Problem requirements => The entries below should be repeated exactly, with no pictures carried over.

Stored items from a collection:
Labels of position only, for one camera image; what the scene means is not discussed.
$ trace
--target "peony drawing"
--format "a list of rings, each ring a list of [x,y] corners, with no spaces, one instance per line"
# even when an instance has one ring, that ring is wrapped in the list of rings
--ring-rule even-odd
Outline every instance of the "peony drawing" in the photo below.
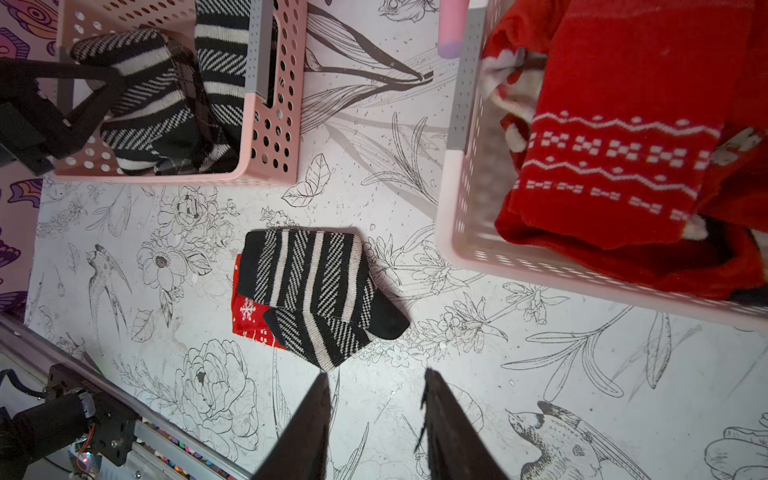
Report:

Written solution =>
Labels of position only, for one camera image; what the scene means is not discussed.
$ trace
--target "peony drawing"
--format "a list of rings, each ring a list of [x,y] corners, with no spaces, one instance per line"
# even when an instance has one ring, that ring is wrapped in the list of rings
--ring-rule even-odd
Outline every instance of the "peony drawing" in the photo below.
Report:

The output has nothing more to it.